▶ Task goal:
Produce a character-for-character copy of the data below.

▶ Data for the task:
■ ■ ■ ■

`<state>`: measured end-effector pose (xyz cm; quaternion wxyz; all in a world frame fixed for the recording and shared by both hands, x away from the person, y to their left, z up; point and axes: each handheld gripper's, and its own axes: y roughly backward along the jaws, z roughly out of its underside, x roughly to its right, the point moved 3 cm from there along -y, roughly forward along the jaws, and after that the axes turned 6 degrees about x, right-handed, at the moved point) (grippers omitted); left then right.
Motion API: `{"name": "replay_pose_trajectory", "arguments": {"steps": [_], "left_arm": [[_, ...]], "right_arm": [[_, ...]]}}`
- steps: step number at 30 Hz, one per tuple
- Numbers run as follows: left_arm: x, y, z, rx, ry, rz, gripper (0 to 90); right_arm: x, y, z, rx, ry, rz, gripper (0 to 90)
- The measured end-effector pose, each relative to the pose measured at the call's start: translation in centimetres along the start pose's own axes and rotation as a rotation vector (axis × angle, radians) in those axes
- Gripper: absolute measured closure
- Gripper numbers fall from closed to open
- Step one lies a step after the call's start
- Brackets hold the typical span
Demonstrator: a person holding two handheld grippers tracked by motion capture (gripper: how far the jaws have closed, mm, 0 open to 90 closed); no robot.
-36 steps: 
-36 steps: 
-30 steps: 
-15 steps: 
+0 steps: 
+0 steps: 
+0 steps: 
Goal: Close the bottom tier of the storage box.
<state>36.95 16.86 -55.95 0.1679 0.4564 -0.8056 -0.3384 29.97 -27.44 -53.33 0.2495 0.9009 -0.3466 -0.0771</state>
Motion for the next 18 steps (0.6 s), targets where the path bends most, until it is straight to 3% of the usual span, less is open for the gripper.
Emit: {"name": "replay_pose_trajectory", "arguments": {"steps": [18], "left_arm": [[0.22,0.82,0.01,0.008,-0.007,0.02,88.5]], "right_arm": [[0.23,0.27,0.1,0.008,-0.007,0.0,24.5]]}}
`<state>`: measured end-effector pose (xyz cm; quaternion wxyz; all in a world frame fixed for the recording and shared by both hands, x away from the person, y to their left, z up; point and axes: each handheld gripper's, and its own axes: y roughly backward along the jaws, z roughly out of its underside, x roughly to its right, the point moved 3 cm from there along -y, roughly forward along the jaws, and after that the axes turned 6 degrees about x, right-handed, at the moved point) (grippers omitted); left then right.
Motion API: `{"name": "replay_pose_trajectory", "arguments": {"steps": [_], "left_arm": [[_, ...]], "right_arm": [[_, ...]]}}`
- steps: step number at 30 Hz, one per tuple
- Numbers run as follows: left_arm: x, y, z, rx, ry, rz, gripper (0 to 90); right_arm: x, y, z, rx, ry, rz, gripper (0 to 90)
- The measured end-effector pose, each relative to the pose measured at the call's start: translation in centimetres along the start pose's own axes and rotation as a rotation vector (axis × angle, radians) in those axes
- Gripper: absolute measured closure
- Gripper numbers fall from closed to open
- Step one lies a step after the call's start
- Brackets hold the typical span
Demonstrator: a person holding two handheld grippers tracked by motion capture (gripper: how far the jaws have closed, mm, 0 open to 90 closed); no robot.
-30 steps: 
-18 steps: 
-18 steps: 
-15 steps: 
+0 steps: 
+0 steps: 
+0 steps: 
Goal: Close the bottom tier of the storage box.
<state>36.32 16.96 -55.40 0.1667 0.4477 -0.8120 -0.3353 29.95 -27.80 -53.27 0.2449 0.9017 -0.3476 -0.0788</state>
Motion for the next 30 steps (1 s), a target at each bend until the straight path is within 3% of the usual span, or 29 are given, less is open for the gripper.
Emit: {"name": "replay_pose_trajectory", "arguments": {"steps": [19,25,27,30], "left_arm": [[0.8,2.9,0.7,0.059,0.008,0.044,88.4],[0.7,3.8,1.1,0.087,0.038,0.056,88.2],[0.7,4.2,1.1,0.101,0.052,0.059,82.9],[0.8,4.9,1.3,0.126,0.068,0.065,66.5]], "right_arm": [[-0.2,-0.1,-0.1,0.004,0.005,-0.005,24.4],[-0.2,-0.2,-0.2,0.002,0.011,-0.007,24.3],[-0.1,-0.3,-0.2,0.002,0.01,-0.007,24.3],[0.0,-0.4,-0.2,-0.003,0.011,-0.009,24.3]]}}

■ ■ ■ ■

▶ Task response:
`<state>`: measured end-effector pose (xyz cm; quaternion wxyz; all in a world frame fixed for the recording and shared by both hands, x away from the person, y to their left, z up; point and axes: each handheld gripper's, and its own axes: y roughly backward along the jaws, z roughly out of its underside, x roughly to its right, the point moved 3 cm from there along -y, roughly forward along the jaws, and after that the axes turned 6 degrees about x, right-handed, at the moved point) (grippers omitted); left then right.
Motion API: `{"name": "replay_pose_trajectory", "arguments": {"steps": [_], "left_arm": [[_, ...]], "right_arm": [[_, ...]]}}`
- steps: step number at 30 Hz, one per tuple
- Numbers run as follows: left_arm: x, y, z, rx, ry, rz, gripper (0 to 90); right_arm: x, y, z, rx, ry, rz, gripper (0 to 90)
- The measured end-effector pose, each relative to the pose measured at the call's start: translation in centimetres along the start pose's own axes and rotation as a rotation vector (axis × angle, radians) in those axes
- Gripper: absolute measured closure
- Gripper numbers fall from closed to open
- Step one lies a step after the call's start
- Brackets hold the typical span
Demonstrator: a person holding two handheld grippers tracked by motion capture (gripper: how far the jaws have closed, mm, 0 open to 90 closed); no robot.
-36 steps: 
-36 steps: 
-30 steps: 
-15 steps: 
+0 steps: 
+0 steps: 
+0 steps: 
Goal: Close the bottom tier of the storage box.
<state>36.95 16.86 -55.95 0.1679 0.4564 -0.8056 -0.3384 29.97 -27.44 -53.33 0.2495 0.9009 -0.3466 -0.0771</state>
Motion for the next 18 steps (0.6 s), targets where the path bends most, until it is straight to 3% of the usual span, less is open for the gripper.
Emit: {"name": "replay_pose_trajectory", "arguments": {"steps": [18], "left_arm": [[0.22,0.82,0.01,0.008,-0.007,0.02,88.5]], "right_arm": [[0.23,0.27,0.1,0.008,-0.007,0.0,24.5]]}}
`<state>`: measured end-effector pose (xyz cm; quaternion wxyz; all in a world frame fixed for the recording and shared by both hands, x away from the person, y to their left, z up; point and axes: each handheld gripper's, and its own axes: y roughly backward along the jaws, z roughly out of its underside, x roughly to its right, the point moved 3 cm from there along -y, roughly forward along the jaws, and after that the axes turned 6 degrees about x, right-handed, at the moved point) (grippers omitted); left then right.
Motion API: `{"name": "replay_pose_trajectory", "arguments": {"steps": [_], "left_arm": [[_, ...]], "right_arm": [[_, ...]]}}`
- steps: step number at 30 Hz, one per tuple
- Numbers run as follows: left_arm: x, y, z, rx, ry, rz, gripper (0 to 90); right_arm: x, y, z, rx, ry, rz, gripper (0 to 90)
- The measured end-effector pose, each relative to the pose measured at the call's start: translation in centimetres along the start pose's own axes and rotation as a rotation vector (axis × angle, radians) in those axes
- Gripper: absolute measured closure
- Gripper numbers fall from closed to open
- Step one lies a step after the call's start
- Brackets hold the typical span
Demonstrator: a person holding two handheld grippers tracked by motion capture (gripper: how far the jaws have closed, mm, 0 open to 90 closed); no robot.
-30 steps: 
-18 steps: 
-18 steps: 
-15 steps: 
+0 steps: 
+0 steps: 
+0 steps: 
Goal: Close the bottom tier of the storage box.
<state>36.32 16.96 -55.40 0.1667 0.4477 -0.8120 -0.3353 29.95 -27.80 -53.27 0.2449 0.9017 -0.3476 -0.0788</state>
Motion for the next 30 steps (1 s), a target at each bend until the straight path is within 3% of the usual span, or 29 are given, less is open for the gripper.
Emit: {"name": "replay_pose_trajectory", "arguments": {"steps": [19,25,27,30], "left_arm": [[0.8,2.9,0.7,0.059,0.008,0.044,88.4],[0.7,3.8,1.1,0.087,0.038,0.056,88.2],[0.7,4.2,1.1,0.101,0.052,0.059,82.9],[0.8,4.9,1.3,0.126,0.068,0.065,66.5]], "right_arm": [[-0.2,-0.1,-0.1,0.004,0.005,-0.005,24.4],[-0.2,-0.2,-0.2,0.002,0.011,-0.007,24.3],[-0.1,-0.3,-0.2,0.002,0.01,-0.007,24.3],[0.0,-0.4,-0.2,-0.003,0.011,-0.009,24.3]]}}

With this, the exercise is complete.